Dual APIs#

Tianshou provides two distinct APIs to serve different use cases and user preferences:

  1. high-level API: a declarative, configuration-based interface designed for ease of use

  2. procedural API: a flexible, imperative interface providing maximum control

Both APIs access the same underlying algorithm implementations, allowing you to choose the level of abstraction that best fits your needs without sacrificing functionality.

Overview#

High-Level API#

The high-level API is built around the builder pattern and declarative semantics. Instead of writing procedural code that sequentially constructs and connects components, you declare what you want through configuration objects and let Tianshou handle how to build and execute the experiment.

Key characteristics:

  • centered around ExperimentBuilder classes (e.g., DQNExperimentBuilder, PPOExperimentBuilder, etc.)

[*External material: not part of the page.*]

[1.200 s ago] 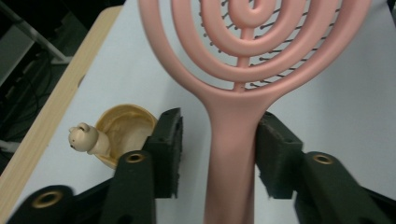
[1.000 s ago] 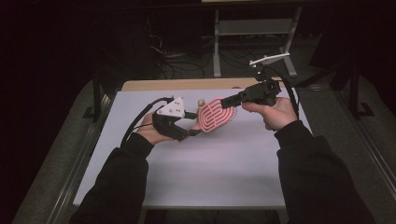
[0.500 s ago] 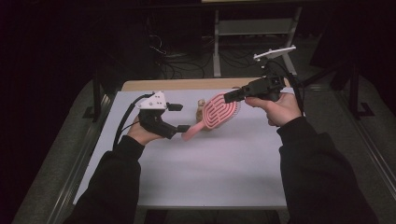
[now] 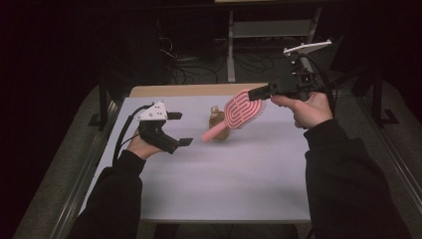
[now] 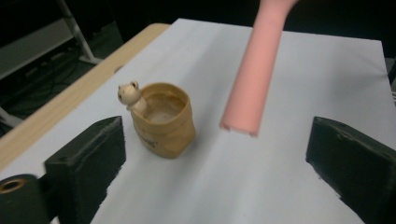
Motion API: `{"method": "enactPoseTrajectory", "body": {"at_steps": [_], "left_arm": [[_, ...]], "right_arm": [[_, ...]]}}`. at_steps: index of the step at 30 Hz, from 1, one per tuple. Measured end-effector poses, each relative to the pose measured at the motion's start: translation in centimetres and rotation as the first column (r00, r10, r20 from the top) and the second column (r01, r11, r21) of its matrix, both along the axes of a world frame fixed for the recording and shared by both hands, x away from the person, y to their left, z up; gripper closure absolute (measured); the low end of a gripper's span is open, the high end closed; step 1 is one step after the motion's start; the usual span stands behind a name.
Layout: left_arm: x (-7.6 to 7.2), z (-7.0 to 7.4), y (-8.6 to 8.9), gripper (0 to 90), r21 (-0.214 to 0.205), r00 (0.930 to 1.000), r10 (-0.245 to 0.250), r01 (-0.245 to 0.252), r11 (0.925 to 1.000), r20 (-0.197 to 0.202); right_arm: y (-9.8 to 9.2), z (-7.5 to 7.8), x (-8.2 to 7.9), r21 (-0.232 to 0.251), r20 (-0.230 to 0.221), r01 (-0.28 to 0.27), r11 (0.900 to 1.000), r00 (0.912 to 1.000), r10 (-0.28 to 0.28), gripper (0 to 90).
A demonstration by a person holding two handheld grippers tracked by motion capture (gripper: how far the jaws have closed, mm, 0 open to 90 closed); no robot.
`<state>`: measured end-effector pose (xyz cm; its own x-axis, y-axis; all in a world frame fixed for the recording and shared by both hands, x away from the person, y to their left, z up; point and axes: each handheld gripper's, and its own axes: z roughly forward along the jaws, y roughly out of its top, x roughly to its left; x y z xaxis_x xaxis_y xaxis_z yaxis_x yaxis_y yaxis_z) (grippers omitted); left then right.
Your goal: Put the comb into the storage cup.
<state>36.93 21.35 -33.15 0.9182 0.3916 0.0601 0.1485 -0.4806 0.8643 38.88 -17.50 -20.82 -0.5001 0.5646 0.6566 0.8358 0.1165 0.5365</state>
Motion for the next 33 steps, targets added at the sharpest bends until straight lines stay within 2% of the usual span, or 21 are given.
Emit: {"method": "enactPoseTrajectory", "body": {"at_steps": [3, 6, 10, 12, 25, 29, 33], "left_arm": [[0.0, -0.6, 0.5, 0.0, -0.008, 0.9998, 0.001, -0.001, 1.0000, -0.018], [-0.2, -1.1, 1.0, 0.0, -0.026, 0.9998, 0.018, -0.018, 0.9995, -0.006], [-0.4, -1.8, 1.7, 0.0, -0.030, 0.9995, 0.030, -0.030, 0.9991, -0.012], [-0.4, -2.1, 2.0, 0.0, -0.041, 0.9991, 0.036, -0.037, 0.9985, -0.021], [-0.7, -4.6, 4.0, 0.0, -0.047, 0.9949, 0.065, -0.069, 0.9965, -0.077], [-1.0, -5.1, 4.6, 0.0, -0.061, 0.9946, 0.075, -0.080, 0.9949, -0.072], [-1.1, -5.5, 5.2, 0.0, -0.073, 0.9927, 0.099, -0.104, 0.9919, -0.069]], "right_arm": [[-0.4, 0.2, 0.1, -0.003, 0.006, 0.010, 0.9999, 0.9999, -0.010, 66.2], [-0.8, 0.3, 0.2, -0.003, 0.010, 0.020, 0.9998, 0.9997, -0.020, 66.2], [-1.3, 0.5, 0.4, -0.001, 0.017, 0.035, 0.9994, 0.9992, -0.035, 66.2], [-1.4, 0.5, 0.4, -0.006, 0.018, 0.040, 0.9992, 0.9990, -0.040, 66.2], [-2.7, 1.3, 0.9, -0.012, 0.042, 0.091, 0.9958, 0.9951, -0.090, 66.2], [-3.0, 1.3, 1.3, -0.009, 0.038, 0.108, 0.9941, 0.9935, -0.107, 66.2], [-2.9, 1.6, 1.5, -0.020, 0.055, 0.114, 0.9933, 0.9921, -0.113, 66.2]]}}
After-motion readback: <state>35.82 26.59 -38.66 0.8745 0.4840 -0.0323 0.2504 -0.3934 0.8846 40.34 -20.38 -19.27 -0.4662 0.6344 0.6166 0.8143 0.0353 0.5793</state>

  • uses configuration dataclasses and factories for all relevant parameters

  • automatically handles component creation and “wiring”

  • provides sensible defaults that adapt to the nature of your environment

  • includes built-in persistence, logging, and experiment management

  • full type hints (but object structure is not flat; a proper IDE is required for seamless user experience)

Procedural API#

The procedural API provides explicit control over every component in the RL pipeline. You manually create environments, networks, policies, algorithms, collectors, and trainers, then wire them together.

Key characteristics:

  • direct instantiation of all components

  • explicit control over the training loop

  • lower-level access to internal mechanisms

  • minimal abstraction (closer to the implementation)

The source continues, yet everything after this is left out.